WHAT IS EXPECTED ->
Everything in the listing should be set down exactly, apart from the pictures.

==============================

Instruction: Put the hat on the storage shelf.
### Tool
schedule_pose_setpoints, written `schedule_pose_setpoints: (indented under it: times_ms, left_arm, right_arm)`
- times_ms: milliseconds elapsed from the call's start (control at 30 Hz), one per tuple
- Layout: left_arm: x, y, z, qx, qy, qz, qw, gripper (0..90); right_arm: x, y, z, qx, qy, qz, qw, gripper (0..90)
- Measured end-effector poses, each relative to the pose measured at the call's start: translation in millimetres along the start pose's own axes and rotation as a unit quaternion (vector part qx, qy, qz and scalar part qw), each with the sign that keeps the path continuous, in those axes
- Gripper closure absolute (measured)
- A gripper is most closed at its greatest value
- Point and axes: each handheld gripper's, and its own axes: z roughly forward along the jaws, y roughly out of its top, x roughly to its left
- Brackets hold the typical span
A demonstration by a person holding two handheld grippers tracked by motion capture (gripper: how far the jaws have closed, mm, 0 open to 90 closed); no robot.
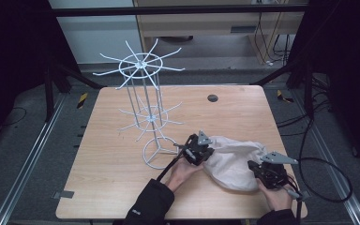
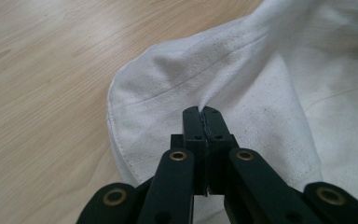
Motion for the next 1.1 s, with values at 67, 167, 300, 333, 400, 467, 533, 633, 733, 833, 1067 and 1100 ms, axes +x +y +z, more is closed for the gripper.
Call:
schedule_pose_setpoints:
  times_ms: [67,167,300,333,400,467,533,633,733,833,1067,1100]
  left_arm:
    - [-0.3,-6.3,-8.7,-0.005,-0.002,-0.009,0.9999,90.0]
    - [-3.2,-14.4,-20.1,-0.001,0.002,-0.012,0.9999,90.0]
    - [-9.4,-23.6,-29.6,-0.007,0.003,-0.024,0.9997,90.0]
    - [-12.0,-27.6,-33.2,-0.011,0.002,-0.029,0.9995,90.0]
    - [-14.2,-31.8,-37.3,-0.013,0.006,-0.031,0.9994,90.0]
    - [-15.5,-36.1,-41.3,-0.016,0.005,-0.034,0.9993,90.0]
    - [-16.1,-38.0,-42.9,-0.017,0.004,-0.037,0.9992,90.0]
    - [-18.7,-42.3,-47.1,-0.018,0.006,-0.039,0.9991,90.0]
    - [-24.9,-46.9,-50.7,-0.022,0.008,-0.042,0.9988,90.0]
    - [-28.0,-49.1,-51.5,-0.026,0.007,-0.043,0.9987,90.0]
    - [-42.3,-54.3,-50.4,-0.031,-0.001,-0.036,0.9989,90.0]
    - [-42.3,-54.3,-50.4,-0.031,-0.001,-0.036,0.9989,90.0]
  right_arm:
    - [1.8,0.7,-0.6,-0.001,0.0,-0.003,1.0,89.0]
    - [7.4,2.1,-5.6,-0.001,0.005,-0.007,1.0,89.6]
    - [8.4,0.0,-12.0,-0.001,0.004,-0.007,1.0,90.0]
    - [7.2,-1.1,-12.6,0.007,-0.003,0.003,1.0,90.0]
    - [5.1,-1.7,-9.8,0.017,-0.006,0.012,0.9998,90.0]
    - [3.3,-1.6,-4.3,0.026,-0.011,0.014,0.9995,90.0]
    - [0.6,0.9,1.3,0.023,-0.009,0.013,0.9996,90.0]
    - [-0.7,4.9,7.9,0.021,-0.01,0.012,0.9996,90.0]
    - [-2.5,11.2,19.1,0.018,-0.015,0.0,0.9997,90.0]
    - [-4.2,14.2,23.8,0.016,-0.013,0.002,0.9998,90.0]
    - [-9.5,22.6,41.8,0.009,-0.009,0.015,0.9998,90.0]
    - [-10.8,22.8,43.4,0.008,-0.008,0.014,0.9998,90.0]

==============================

SOLVED EXERCISE ->
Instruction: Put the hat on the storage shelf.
### Tool
schedule_pose_setpoints, written `schedule_pose_setpoints: (indented under it: times_ms, left_arm, right_arm)`
- times_ms: milliseconds elapsed from the call's start (control at 30 Hz), one per tuple
- Layout: left_arm: x, y, z, qx, qy, qz, qw, gripper (0..90); right_arm: x, y, z, qx, qy, qz, qw, gripper (0..90)
- Measured end-effector poses, each relative to the pose measured at the call's start: translation in millimetres along the start pose's own axes and rotation as a unit quaternion (vector part qx, qy, qz and scalar part qw), each with the sign that keeps the path continuous, in those axes
- Gripper closure absolute (measured)
- A gripper is most closed at its greatest value
- Point and axes: each handheld gripper's, and its own axes: z roughly forward along the jaws, y roughly out of its top, x roughly to its left
- Brackets hold the typical span
A demonstration by a person holding two handheld grippers tracked by motion capture (gripper: how far the jaws have closed, mm, 0 open to 90 closed); no robot.
Motion for the next 1.1 s, with values at 67, 167, 300, 333, 400, 467, 533, 633, 733, 833, 1067 and 1100 ms, axes +x +y +z, more is closed for the gripper.
Call:
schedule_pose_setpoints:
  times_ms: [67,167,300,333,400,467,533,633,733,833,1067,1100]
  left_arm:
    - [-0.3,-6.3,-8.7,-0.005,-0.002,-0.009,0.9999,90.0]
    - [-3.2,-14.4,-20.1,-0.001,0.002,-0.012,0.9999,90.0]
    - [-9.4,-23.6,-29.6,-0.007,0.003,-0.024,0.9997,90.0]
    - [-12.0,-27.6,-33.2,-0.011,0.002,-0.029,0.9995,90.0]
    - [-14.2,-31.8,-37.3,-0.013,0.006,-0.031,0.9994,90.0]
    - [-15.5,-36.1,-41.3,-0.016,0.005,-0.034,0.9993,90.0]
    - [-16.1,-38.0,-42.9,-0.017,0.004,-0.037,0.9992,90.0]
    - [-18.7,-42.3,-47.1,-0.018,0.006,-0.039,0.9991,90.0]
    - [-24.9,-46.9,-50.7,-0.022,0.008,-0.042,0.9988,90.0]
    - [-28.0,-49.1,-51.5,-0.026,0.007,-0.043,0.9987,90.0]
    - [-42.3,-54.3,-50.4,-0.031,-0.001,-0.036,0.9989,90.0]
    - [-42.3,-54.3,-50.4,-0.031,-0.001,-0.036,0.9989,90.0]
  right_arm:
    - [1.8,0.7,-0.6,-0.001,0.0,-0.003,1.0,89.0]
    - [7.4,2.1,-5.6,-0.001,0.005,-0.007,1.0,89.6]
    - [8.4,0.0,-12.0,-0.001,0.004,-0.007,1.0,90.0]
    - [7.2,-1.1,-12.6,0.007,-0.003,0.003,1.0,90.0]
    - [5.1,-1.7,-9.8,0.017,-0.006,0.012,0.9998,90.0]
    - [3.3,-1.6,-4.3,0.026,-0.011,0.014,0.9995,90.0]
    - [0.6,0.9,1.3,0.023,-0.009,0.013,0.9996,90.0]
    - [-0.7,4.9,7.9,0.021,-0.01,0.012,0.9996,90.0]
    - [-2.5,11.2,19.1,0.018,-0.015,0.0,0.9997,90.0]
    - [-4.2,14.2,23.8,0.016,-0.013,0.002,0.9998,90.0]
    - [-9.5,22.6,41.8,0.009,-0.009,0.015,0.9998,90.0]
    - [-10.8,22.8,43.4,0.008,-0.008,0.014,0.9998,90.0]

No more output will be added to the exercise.